TRY IT → Every line from the start of the records through the line with "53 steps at" is to be written out exactly; pictures are not.

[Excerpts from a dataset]
_____

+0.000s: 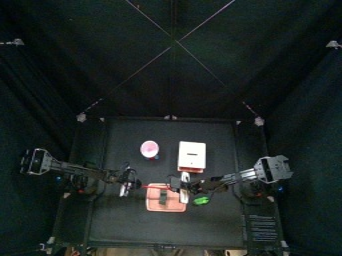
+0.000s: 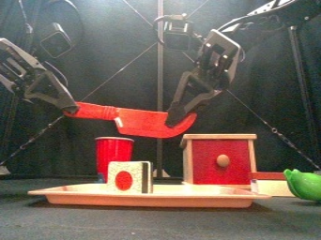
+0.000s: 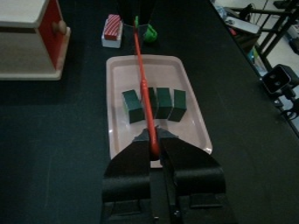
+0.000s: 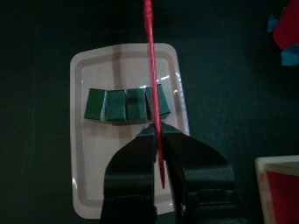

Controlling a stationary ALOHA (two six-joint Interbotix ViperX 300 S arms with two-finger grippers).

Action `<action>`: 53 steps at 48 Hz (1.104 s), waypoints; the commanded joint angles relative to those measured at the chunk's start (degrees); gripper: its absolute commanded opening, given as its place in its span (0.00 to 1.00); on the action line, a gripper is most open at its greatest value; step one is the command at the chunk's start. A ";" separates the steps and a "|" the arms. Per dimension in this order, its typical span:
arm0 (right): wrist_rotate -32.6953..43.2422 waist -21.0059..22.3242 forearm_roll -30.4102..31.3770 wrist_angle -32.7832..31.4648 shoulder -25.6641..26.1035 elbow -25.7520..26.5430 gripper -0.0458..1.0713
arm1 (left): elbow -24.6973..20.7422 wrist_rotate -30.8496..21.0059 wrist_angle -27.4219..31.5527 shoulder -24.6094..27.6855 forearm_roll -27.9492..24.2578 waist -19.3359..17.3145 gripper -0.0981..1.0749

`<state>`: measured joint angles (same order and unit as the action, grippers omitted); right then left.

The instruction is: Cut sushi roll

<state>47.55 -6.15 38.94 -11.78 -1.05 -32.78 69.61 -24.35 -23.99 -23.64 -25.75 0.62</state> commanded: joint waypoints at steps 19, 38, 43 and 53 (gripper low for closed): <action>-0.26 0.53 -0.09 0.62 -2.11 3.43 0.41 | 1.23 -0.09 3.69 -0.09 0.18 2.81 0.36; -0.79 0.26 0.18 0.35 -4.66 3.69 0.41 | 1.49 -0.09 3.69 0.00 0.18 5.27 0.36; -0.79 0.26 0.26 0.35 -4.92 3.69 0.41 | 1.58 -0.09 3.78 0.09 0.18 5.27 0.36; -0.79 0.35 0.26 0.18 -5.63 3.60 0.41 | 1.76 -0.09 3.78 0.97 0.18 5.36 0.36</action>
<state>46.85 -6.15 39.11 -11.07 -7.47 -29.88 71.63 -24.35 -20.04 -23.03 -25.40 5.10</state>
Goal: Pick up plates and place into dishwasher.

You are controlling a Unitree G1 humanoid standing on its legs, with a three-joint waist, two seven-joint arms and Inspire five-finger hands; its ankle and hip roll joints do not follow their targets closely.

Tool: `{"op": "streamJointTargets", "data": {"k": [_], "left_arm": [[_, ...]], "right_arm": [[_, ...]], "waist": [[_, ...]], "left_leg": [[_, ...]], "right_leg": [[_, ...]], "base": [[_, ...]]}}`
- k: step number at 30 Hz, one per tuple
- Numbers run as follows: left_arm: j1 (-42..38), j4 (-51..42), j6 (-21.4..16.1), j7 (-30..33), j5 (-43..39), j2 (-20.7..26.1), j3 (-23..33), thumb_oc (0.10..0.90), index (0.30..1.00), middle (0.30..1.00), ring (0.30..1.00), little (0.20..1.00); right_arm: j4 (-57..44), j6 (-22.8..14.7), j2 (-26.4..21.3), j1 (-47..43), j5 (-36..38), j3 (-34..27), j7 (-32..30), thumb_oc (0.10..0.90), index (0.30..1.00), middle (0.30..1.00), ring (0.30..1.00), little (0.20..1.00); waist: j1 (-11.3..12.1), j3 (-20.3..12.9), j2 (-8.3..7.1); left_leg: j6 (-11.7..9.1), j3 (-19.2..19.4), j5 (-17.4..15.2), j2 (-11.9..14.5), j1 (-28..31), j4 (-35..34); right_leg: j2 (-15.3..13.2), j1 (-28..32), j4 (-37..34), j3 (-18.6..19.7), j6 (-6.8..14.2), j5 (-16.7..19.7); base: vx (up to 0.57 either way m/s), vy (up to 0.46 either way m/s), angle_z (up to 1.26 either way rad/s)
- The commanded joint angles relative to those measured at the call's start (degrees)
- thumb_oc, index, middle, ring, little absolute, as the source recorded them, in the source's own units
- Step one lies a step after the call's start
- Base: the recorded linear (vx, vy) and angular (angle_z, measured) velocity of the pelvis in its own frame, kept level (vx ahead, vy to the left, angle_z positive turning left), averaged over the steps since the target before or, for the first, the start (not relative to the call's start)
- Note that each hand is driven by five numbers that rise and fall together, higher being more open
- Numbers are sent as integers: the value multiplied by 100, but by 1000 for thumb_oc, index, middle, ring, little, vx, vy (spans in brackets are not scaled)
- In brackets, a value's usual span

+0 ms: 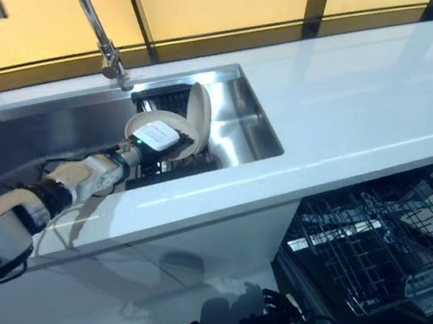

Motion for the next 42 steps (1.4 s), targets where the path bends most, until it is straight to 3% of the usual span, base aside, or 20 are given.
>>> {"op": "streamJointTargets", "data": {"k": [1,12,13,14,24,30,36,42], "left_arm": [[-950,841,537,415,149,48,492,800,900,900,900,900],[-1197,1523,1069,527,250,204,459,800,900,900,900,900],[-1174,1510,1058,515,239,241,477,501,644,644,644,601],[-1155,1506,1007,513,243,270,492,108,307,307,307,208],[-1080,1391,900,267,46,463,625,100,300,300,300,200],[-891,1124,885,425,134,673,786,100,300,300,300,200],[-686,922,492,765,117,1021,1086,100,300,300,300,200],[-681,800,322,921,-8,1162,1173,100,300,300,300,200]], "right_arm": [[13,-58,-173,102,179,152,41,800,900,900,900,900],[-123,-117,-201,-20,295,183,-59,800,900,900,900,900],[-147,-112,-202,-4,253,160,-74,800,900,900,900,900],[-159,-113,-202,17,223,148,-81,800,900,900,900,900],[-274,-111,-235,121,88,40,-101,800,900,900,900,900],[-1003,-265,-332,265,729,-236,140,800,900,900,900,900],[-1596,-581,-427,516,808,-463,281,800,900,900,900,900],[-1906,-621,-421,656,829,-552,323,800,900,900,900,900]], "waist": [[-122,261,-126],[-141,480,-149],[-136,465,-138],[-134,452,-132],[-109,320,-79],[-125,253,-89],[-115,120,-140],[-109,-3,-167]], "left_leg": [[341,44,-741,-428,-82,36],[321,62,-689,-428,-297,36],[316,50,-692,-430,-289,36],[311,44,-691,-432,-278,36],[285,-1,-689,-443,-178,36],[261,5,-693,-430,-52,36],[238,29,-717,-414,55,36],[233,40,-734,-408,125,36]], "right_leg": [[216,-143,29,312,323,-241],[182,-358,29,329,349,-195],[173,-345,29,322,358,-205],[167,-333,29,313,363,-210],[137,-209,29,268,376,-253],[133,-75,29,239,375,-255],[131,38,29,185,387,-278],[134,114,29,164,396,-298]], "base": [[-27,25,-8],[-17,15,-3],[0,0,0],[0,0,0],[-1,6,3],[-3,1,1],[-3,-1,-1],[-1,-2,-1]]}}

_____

WRITTEN ANSWER →
+0.000s: 
+0.000s: 
+0.000s: 
+0.000s: 

Controlling a stationary ALOHA (two six-joint Interbotix ViperX 300 S arms with two-finger grippers).

Action `<action>`: 53 steps at 48 Hz (1.104 s), waypoints; the commanded joint angles relative to those measured at the chunk's start (degrees); gripper: its absolute commanded opening, given as its place in its span (0.00 to 1.00); on the action line, a gripper is most open at its greatest value; step one is the command at the chunk's start. A ";" separates the steps and a "|" the arms. Per dimension in this order, its typical span:

The full output has already been given.